PROBLEM STATEMENT: The line containing "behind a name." marks the end: output every line of the data up to it, and that line too, exactly as written.

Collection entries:
****
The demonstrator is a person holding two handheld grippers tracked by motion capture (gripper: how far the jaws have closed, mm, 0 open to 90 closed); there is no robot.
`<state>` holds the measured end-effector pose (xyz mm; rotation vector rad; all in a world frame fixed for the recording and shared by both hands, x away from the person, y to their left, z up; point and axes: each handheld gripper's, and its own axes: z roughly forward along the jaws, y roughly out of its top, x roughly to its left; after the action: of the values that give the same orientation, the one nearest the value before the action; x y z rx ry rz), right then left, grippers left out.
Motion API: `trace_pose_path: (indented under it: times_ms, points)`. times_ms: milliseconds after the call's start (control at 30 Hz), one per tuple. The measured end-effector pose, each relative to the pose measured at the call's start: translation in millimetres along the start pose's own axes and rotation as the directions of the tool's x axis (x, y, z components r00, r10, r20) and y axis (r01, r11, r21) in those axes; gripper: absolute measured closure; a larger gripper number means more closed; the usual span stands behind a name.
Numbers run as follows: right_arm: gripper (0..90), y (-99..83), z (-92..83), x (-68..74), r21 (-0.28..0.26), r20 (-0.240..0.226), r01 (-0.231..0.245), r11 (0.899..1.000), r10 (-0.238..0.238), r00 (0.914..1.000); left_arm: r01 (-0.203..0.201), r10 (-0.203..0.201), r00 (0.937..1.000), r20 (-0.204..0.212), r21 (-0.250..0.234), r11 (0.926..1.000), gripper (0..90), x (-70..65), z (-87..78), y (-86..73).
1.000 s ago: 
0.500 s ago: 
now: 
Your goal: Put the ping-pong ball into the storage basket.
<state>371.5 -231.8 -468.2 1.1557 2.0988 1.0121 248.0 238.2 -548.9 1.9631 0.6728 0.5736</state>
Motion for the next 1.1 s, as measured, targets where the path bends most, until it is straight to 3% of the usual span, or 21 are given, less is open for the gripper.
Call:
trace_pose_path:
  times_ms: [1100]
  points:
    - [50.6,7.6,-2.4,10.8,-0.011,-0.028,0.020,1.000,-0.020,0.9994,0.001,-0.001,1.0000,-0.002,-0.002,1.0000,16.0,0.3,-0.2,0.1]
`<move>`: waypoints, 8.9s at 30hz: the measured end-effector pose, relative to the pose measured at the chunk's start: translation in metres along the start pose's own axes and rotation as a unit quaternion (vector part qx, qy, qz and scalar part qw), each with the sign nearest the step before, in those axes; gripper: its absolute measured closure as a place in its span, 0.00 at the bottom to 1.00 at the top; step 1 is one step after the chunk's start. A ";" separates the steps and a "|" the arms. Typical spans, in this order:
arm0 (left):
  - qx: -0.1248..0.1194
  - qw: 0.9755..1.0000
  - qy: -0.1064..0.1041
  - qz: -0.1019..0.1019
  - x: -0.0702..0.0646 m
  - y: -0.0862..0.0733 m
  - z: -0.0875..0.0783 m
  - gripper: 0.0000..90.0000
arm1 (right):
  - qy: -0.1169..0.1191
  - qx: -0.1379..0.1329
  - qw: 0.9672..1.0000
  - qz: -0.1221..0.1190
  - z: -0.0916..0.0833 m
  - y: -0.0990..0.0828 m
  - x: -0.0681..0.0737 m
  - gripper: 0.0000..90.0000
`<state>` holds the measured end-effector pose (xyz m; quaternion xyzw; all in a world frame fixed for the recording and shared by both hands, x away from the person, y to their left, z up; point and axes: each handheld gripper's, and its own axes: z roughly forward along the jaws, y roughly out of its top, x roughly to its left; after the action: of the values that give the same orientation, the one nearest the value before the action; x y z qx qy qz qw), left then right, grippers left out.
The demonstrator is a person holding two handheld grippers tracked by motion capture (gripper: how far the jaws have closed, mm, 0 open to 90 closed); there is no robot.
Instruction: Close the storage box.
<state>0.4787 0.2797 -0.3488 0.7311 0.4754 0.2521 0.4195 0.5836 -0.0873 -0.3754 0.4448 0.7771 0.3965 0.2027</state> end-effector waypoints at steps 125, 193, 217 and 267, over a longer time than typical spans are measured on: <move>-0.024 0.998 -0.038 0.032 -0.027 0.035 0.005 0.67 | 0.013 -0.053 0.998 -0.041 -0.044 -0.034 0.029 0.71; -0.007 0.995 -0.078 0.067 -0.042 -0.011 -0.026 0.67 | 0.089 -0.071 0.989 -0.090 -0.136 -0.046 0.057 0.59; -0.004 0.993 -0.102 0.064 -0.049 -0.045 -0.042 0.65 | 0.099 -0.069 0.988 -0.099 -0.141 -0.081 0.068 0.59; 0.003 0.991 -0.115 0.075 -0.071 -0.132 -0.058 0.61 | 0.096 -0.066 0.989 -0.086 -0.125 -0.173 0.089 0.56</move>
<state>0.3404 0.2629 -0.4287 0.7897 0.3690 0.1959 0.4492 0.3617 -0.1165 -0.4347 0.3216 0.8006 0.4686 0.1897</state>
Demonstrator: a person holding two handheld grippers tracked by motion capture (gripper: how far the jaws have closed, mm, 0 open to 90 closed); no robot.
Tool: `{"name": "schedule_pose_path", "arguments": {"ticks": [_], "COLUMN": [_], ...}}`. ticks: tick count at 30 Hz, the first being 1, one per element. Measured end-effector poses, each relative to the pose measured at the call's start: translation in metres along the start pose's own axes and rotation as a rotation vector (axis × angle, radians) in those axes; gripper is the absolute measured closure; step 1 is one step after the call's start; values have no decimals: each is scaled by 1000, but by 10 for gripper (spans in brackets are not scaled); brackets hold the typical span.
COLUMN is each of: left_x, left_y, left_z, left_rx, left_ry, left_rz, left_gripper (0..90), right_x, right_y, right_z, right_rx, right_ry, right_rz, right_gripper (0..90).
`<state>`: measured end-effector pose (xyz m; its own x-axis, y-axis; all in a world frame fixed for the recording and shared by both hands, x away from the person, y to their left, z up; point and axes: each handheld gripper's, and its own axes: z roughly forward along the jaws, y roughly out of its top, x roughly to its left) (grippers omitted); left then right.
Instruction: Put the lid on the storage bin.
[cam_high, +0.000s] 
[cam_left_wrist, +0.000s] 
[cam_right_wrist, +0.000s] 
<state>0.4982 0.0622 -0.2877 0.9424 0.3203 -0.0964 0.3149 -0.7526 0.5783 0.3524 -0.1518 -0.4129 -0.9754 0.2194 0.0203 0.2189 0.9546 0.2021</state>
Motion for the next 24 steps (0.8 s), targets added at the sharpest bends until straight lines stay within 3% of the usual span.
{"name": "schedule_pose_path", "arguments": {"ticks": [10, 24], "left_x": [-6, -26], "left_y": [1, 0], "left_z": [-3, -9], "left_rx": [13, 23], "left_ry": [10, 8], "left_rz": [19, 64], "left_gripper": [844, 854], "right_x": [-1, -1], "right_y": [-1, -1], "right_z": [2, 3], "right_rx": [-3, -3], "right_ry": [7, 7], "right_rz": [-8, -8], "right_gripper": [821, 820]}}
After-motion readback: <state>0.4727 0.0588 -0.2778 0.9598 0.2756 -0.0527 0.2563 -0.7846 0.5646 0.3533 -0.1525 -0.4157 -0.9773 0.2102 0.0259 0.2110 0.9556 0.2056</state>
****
ANSWER FOR THIS EXERCISE:
The demonstrator is a person holding two handheld grippers tracked by motion capture (gripper: how far the jaws have closed, mm, 0 open to 90 closed); there is no robot.
`<state>` holds the measured end-effector pose (xyz mm; rotation vector rad; all in a world frame fixed for the recording and shared by both hands, x away from the person, y to their left, z up; point and axes: each handheld gripper's, and its own axes: z roughly forward along the jaws, y roughly out of its top, x roughly to its left; after the action: of the values that give the same orientation, the one nearest the value before the action; x y z rx ry rz), right then left, grippers left out.
Motion API: `trace_pose_path: (indented under it: times_ms, points)`. times_ms: milliseconds after the call's start (control at 30 Hz), one per tuple. The measured end-effector pose, each relative to the pose measured at the call's start: translation in millimetres along the start pose's own axes and rotation as the directions of the tool's x axis (x, y, z components r00, r10, r20) and y axis (r01, r11, r21) in those axes; gripper: absolute measured closure; a larger gripper number means more closed; the usual span stands behind a name.

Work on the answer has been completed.